If the task is on this list, default to the library. Regex is your tool of choice when there isn't a purpose-built one.

A summary #

Common validations — email, URL, password, UUID, hex color — small, well-known regexes worth keeping handy.
Common transformations — case conversion, masking, trim multiple spaces — short patterns that come up daily.
Use matchAll for any "find all matches with groups" task.
Hoist regexes out of hot loops.
Avoid nested quantifiers to prevent catastrophic backtracking.
Skip regex for HTML, CSV, JSON, source code, NLP. Use real parsers.
Built-in alternatives (URL, URLSearchParams, Date) beat hand-rolled regexes for everything they cover.

What's next #

That completes Module 9 — Regular Expressions. Module 10 dives into advanced JavaScript features: Proxy, Reflect, async iteration, streams, and Web Workers.

Try it yourself #

The matchAll + named group pattern is the most useful real-world regex idiom. Predict the output:

YouPredict the output:

const text = 'Order #123 by Ada, #456 by Grace';
const orders = [...text.matchAll(/#(?<id>\d+) by (?<name>\w+)/g)]
  .map(m => m.groups);
console.log(orders);

Claude · used js_sandboxOutput: [{ id: '123', name: 'Ada' }, { id: '456', name: 'Grace' }].
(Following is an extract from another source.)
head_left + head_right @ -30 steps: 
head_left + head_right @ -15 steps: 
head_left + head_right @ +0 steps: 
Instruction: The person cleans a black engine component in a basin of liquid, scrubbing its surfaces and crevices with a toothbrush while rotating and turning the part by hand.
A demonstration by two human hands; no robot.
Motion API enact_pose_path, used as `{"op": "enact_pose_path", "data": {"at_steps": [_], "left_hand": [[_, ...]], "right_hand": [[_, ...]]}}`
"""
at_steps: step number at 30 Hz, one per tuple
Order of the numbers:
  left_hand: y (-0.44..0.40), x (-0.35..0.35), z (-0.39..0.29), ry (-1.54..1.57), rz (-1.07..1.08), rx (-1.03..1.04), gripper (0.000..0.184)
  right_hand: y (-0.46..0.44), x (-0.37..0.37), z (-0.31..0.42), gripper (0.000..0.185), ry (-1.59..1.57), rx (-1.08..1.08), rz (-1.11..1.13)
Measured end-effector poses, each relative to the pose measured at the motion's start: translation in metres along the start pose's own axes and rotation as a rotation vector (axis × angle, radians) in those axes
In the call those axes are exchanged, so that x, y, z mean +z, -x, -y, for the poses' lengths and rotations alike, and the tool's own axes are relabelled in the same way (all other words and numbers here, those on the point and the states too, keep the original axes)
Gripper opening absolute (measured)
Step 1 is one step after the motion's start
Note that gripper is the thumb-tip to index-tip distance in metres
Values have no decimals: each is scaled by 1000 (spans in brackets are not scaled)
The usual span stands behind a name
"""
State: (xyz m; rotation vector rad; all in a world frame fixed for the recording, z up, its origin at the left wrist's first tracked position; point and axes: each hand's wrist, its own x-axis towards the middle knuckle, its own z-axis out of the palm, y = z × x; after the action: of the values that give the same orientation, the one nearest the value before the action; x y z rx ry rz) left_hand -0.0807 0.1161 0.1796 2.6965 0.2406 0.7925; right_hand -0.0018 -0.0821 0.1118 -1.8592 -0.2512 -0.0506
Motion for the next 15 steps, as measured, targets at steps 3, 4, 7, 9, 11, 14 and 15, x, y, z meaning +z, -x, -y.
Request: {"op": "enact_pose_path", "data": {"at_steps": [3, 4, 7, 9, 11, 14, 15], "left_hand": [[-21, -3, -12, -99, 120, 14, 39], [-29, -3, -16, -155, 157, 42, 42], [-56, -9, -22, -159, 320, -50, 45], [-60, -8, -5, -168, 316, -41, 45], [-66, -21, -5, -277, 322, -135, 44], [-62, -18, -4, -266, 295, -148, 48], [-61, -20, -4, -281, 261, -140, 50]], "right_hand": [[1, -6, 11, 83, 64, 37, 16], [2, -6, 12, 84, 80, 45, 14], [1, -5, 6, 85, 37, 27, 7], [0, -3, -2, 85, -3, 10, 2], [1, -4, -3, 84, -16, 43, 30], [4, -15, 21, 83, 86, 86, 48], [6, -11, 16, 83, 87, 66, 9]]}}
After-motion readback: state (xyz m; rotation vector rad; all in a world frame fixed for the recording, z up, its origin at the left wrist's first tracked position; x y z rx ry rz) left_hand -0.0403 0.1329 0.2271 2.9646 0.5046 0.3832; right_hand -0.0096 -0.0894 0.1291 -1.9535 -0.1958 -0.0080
One pattern, two matches, two clean little objects. matchAll + groups + map is the modern “parse this structured text” toolkit. Once you internalize this, half the string-processing in your codebase becomes one-liners.

A clean regex with named groups and matchAll is the difference between code you can come back to in 6 months and code you have to rewrite.